Snow plows and other large trucks, meant to be street barriers, were moved downtown overnight in preparation for large demonstrations following the police killing of 25-year-old Jayland Walker.

"We are planning for a possible gathering for demonstrations and ensuring continuity of services are provided to the entire community, including areas in and around downtown," Akron police Lt. Michael Miller, a department spokesperson, told NBC News in a statement on Friday.

"We are utilizing various tools and such in the event barricades are needed."

The deadly encounter has also prompted Akron to cancel a Fourth of July festival, as Mayor Dan Horrigan said now "is not the time for a city-led celebration."

A traffic violation, a chase and gunfire

The deadly encounter unfolded early Monday morning after officers tried pulling over Walker on an unspecified traffic violation, officials said.

Officers were forced to chase him after he wouldn't stop, according to an Akron Police Department statement. During that pursuit, they "reported a firearm being discharged from the suspect vehicle," police said.

After the suspect jumped out of his moving car, officers continued their chase on foot, according to the statement.

"Actions by the suspect caused the officers to perceive he posed a deadly threat to them," police said. "In response to this threat, officers discharged their firearms, striking the suspect."

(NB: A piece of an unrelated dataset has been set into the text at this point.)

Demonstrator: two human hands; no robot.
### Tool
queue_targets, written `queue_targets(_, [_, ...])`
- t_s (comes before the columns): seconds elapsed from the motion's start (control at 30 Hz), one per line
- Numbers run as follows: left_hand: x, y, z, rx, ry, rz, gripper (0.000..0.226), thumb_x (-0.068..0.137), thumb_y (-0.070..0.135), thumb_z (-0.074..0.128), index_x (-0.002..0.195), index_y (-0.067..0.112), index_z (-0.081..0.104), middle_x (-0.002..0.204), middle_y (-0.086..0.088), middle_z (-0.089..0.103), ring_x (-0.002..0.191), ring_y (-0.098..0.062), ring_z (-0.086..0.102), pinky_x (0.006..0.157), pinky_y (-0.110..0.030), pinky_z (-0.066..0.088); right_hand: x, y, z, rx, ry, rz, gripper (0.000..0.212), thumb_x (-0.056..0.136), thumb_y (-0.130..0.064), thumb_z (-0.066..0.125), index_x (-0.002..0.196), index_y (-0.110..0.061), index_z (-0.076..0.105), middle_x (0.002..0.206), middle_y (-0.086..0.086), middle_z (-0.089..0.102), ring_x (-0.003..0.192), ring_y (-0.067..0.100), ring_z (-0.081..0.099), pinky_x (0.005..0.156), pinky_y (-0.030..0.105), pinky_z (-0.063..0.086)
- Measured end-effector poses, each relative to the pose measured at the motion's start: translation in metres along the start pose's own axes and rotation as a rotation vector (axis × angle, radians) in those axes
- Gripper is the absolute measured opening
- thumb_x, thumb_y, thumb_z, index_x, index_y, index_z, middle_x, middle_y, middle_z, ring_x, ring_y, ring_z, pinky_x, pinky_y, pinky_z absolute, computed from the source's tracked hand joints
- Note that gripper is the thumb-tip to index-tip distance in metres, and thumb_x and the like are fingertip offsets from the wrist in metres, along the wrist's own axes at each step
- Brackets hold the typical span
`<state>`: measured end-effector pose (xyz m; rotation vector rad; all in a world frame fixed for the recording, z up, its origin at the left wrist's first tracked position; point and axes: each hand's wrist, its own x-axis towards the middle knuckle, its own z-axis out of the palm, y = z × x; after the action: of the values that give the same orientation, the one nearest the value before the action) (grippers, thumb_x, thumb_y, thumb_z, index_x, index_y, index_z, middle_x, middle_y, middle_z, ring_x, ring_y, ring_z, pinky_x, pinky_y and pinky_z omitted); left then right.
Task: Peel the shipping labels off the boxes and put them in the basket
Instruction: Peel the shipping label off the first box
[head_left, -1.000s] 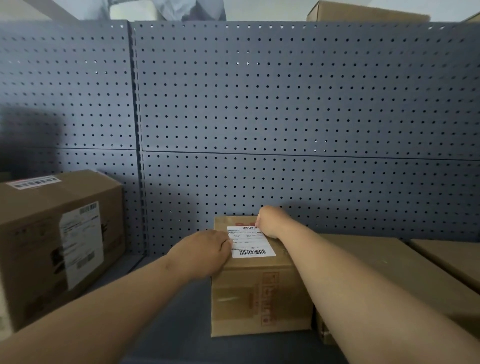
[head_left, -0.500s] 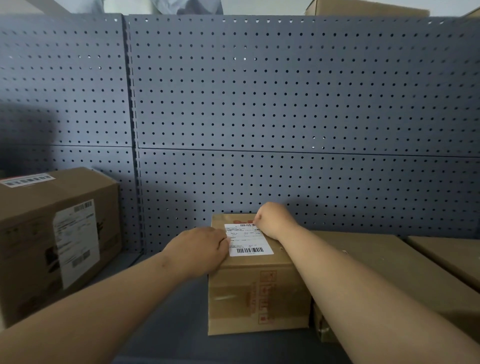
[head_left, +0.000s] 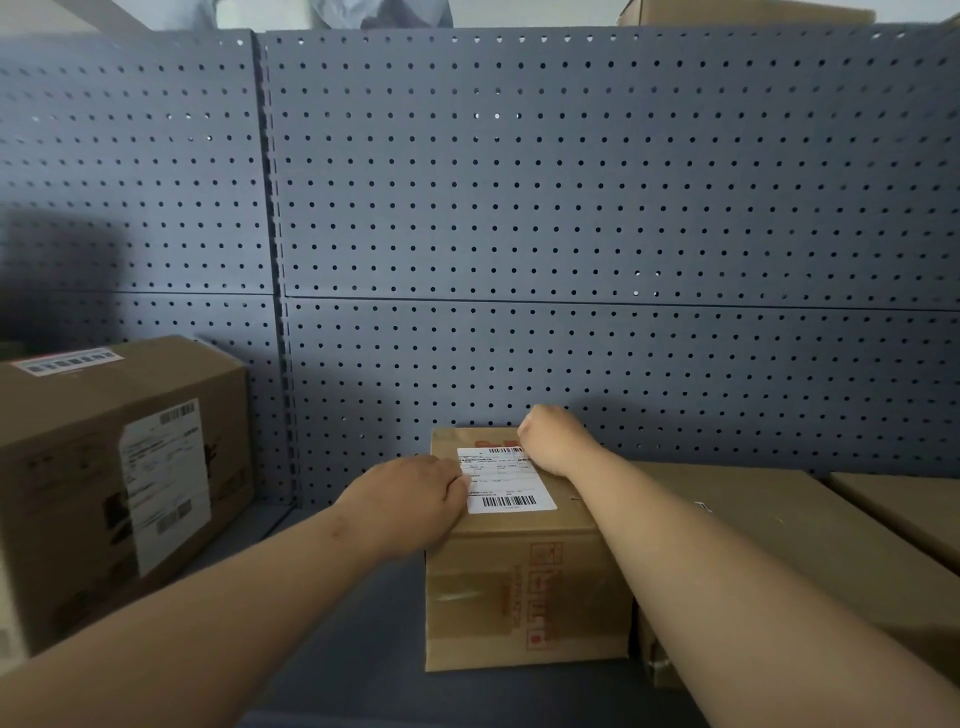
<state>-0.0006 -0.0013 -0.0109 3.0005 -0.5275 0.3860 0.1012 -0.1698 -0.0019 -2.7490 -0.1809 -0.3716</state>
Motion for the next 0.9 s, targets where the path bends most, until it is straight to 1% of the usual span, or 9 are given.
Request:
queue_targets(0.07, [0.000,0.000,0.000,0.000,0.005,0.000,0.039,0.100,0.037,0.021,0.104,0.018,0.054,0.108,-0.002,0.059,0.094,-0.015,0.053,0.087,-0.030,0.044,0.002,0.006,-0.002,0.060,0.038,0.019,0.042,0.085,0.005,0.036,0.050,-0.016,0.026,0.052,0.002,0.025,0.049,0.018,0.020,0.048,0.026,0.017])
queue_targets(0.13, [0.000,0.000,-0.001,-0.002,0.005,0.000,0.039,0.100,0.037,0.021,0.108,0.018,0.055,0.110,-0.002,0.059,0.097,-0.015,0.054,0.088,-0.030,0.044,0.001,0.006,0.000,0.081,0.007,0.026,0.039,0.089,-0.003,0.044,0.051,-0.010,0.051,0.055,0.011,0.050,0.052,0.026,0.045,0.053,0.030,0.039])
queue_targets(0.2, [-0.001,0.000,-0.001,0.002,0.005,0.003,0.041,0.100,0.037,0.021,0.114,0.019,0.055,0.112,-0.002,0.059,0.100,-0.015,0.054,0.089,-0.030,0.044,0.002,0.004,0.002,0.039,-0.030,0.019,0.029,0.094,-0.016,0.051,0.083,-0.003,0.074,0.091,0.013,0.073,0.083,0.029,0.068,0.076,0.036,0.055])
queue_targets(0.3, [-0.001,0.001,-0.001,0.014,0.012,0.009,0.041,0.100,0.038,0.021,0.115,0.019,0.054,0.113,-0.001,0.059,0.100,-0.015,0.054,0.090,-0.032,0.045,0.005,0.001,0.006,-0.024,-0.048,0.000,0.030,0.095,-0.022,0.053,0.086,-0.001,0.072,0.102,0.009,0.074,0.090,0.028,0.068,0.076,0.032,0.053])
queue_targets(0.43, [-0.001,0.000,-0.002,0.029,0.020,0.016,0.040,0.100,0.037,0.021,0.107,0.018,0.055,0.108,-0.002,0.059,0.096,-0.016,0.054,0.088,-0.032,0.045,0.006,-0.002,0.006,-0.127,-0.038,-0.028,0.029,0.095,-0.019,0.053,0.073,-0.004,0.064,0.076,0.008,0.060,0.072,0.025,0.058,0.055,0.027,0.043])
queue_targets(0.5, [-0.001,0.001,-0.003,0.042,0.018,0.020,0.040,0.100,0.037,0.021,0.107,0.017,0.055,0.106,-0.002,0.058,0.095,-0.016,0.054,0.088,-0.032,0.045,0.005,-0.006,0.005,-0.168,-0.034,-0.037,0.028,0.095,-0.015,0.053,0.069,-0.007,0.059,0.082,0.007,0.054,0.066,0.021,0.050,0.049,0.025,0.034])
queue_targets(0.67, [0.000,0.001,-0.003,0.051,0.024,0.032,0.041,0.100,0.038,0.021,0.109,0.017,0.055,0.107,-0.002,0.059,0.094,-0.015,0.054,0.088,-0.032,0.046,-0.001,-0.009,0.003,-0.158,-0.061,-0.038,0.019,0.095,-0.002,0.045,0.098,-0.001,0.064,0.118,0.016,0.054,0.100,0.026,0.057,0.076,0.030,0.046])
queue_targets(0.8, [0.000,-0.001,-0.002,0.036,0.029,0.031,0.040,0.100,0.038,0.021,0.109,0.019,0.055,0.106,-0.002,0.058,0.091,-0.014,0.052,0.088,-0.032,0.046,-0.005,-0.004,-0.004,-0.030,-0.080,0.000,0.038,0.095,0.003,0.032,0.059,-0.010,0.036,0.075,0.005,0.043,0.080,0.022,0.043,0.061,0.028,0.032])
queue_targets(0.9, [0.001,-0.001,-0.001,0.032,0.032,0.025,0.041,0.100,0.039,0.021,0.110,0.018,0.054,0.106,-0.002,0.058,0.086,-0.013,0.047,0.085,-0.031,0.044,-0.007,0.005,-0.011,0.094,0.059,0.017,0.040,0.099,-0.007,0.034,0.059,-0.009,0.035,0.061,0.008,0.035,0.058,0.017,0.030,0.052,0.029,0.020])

Walker was pronounced dead on the scene.

“Per departmental procedure, the officers involved have been placed on paid administrative leave,” city spokesperson Stephanie Marsh said in statement to NBC News.

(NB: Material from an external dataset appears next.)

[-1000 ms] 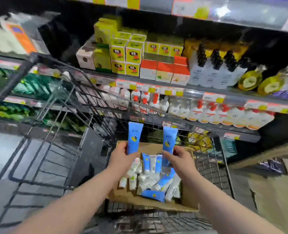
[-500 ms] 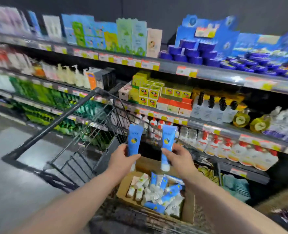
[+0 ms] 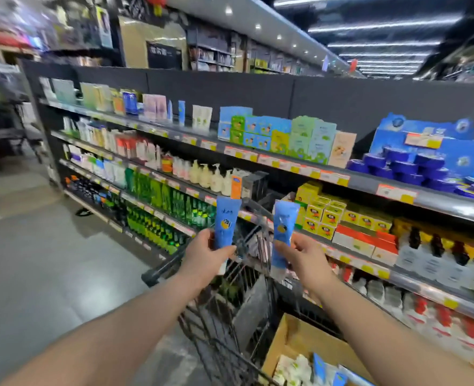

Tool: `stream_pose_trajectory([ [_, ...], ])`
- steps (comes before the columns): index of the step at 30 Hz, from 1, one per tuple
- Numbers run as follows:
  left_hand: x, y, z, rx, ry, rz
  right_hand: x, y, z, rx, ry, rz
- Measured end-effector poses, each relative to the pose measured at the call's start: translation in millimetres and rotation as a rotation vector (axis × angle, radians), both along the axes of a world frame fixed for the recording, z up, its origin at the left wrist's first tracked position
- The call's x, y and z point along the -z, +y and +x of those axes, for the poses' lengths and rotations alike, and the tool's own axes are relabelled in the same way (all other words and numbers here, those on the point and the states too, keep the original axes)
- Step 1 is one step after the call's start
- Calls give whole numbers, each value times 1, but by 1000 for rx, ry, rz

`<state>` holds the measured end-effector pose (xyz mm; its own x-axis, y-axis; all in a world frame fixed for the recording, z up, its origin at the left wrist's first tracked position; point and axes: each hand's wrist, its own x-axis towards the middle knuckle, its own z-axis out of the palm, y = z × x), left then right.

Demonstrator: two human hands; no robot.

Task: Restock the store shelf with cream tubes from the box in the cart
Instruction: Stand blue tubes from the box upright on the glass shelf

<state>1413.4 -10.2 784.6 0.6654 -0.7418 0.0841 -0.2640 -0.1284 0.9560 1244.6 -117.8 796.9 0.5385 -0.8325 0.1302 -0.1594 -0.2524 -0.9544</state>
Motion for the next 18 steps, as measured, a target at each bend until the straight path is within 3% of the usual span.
stream_pose_trajectory([
  [10, -39, 115, 226, -140, -62, -50, -25, 85, 255, -186, -132, 84],
  [18, -40, 119, 334, -170, -36, -78, -31, 84, 361, -188, -60, 51],
])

The eight police officers were not identified and their union representatives could not be immediately reached for comment on Friday.

'A dark day for our city'

Walker's loved ones have questioned whether deadly force was necessary.

“Why? Why did this happen in such a manner, such a terrible, terrible way,” his mother, Pamela, told NBC affiliate WKYC of Cleveland, which reported a protest was held in Akron on Thursday.

City Hall and the police department vowed, in a joint statement on Wednesday, to release body-camera footage and said "that there can be no trust without transparency."

And on Friday, the city announced it'll make that footage available shortly after a press conference scheduled for 1 p.m. ET on Sunday.

The Ohio Attorney General’s Bureau of Criminal Investigation will lead the probe of police use of force, authorities said.

“We know that no police officer ever wants to discharge their service weapon in the line of duty," according to the joint statement. "And anytime they must, it’s a dark day for our city, for the families of those involved, as well as for the officers. Tragically, we are once again faced with a young man, with his life before him, gone too soon. Every single life is precious, and the loss of any life is absolutely devastating to our entire community."

WKYC, citing autopsy photos and interviews with police sources, reported that Walker was hit dozens of times.

NBC News has not obtained a copy of the autopsy. Representatives of the Summit County Medical Examiner could not be immediately reached for comment on Friday.

Miller, the Akron police spokesperson, declined to discuss details of the deadly confrontation, including how many shots were fired.